### Dataset extract
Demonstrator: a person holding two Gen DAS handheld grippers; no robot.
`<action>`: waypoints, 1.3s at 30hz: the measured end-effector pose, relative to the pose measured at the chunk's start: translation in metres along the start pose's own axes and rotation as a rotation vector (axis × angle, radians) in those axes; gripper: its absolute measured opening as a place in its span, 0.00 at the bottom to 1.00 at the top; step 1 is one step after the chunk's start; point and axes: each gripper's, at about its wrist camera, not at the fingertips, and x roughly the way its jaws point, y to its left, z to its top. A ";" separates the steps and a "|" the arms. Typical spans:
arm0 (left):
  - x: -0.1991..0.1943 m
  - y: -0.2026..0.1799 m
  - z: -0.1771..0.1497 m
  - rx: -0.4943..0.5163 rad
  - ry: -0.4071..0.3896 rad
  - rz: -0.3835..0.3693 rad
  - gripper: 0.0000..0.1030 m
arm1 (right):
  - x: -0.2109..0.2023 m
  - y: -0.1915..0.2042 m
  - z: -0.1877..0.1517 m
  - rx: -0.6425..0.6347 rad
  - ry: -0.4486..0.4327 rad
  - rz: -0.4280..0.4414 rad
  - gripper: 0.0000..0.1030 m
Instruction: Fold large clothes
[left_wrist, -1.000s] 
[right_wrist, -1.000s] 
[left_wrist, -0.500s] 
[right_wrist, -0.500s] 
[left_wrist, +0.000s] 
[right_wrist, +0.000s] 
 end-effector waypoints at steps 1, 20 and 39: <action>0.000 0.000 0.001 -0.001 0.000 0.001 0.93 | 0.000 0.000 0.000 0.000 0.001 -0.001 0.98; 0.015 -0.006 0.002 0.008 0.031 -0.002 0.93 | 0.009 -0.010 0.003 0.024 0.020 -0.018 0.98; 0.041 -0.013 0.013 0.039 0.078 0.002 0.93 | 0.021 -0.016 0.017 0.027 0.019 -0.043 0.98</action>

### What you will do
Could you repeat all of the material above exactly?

### Exercise answer
Demonstrator: a person holding two Gen DAS handheld grippers; no robot.
`<action>`: waypoints, 1.3s at 30hz: the measured end-effector pose, relative to the pose measured at the chunk's start: translation in metres along the start pose's own axes and rotation as a rotation vector (axis × angle, radians) in those axes; gripper: its absolute measured opening as a place in its span, 0.00 at the bottom to 1.00 at the top; step 1 is one step after the chunk's start; point and axes: each gripper's, at about its wrist camera, not at the fingertips, and x roughly the way its jaws point, y to its left, z to its top. A ";" separates the steps and a "|" the arms. Typical spans:
arm0 (left):
  - x: -0.1991..0.1943 m
  - y: -0.2026..0.1799 m
  - z: -0.1771..0.1497 m
  - rx: -0.4943..0.5163 rad
  - ry: -0.4071..0.3896 rad
  - rz: -0.3835..0.3693 rad
  - gripper: 0.0000..0.1030 m
arm1 (right):
  - x: -0.2109..0.2023 m
  - y: -0.1915..0.2042 m
  - z: -0.1877..0.1517 m
  - rx: -0.6425..0.6347 rad
  - ry: -0.4486..0.4327 rad
  - rz: -0.4280..0.4414 rad
  - gripper: 0.0000..0.1030 m
Instruction: Fold large clothes
[left_wrist, -1.000s] 
[right_wrist, -1.000s] 
[left_wrist, -0.500s] 
[right_wrist, -0.500s] 
[left_wrist, +0.000s] 
[right_wrist, +0.000s] 
 end-effector waypoints at steps 1, 20 and 39: <action>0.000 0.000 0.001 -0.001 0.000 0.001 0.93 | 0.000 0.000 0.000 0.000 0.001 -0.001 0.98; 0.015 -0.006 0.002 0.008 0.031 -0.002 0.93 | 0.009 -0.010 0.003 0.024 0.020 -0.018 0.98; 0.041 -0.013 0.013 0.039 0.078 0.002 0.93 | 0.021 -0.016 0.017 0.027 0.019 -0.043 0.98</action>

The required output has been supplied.